Às vezes, o melhor mesmo é não ter opção

 

"O que você prefere: viajar com conforto ao lado de uma velhinha ou viajar sem conforto ao lado de uma gostosa?".

 

"O que você prefere: que seu melhor amigo namore a sua mãe ou que seu melhor amigo namore o seu pai?".

 

É com essas provocações bem humoradas que o restaurante L'Entrecôte de Paris, inaugurado em São Paulo no ano passado, convida a conhecer o seu diferencial: o de ser um restaurante com um único prato. Um entrecôte acompanhado de batatas fritas e nada mais.

 

Numa época de opções aos borbotões - a Coca-Cola americana testou, ano passado, uma máquina que permite 104 combinações de sabores de refrigerantes -, pode parecer um contrassenso criar um restaurante no qual o grande destaque seja a inexistência da possibilidade de escolha.

 

Mas não é.

 

Assim como atrai, a variedade de opções angustia, confunde, e, por vezes,  paralisa. Torna a escolha mais difícil e sofrida e, por isso mesmo, mais capaz de gerar frustrações. Se o sujeito for daqueles empenhados em fazer "a melhor escolha", então, é pior: mais cedo ou mais tarde, à dor do processo de escolha soma-se a inevitável insatisfação com a alternativa escolhida.

 

Por isso, em nome da sanidade, convém restringir as áreas nas quais nos dispomos a fazer escolhas, principalmente no consumo. Há quem não abra mão de um guarda-roupa farto, permitindo 1.001 combinações. Já Elio Gaspari, renomado jornalista, é diferente: tem várias calças cáqui e camisas azuis, todas iguais. Usa sempre a mesma combinação e não perde tempo nem energia com a escolha do visual todos os dias.

 

Por que de vez em quando não adotar o "método Gaspari" para a comida?

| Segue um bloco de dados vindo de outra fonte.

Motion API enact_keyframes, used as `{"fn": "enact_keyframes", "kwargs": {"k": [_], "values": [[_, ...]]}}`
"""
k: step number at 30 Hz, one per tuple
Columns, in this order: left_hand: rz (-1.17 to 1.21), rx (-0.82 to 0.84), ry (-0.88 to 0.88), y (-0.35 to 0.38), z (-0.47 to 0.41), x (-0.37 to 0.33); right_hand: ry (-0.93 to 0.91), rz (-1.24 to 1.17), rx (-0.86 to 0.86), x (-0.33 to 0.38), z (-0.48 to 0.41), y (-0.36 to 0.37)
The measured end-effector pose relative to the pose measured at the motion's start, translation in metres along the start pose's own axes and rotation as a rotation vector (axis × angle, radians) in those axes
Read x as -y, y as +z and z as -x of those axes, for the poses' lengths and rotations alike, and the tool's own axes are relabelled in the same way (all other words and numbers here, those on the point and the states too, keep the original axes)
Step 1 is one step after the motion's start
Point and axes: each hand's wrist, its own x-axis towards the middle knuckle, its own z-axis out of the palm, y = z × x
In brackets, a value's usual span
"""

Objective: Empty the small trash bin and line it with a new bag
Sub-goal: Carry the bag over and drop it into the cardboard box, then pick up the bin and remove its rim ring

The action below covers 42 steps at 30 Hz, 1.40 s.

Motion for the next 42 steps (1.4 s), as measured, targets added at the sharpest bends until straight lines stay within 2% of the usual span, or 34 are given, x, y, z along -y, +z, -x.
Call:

A proposta do restaurante paulistano é bastante razoável: trabalhando com um único prato de ampla aceitação, simplifica-se a escolha do cliente e, obviamente, a administração do negócio. Quem sabe até o restaurante não seja especialmente talhado para o público executivo? Afinal, quem passa o dia tomando decisões - que são, no fundo, escolhas -, muitas vezes só quer mesmo é que os outros escolham por ele.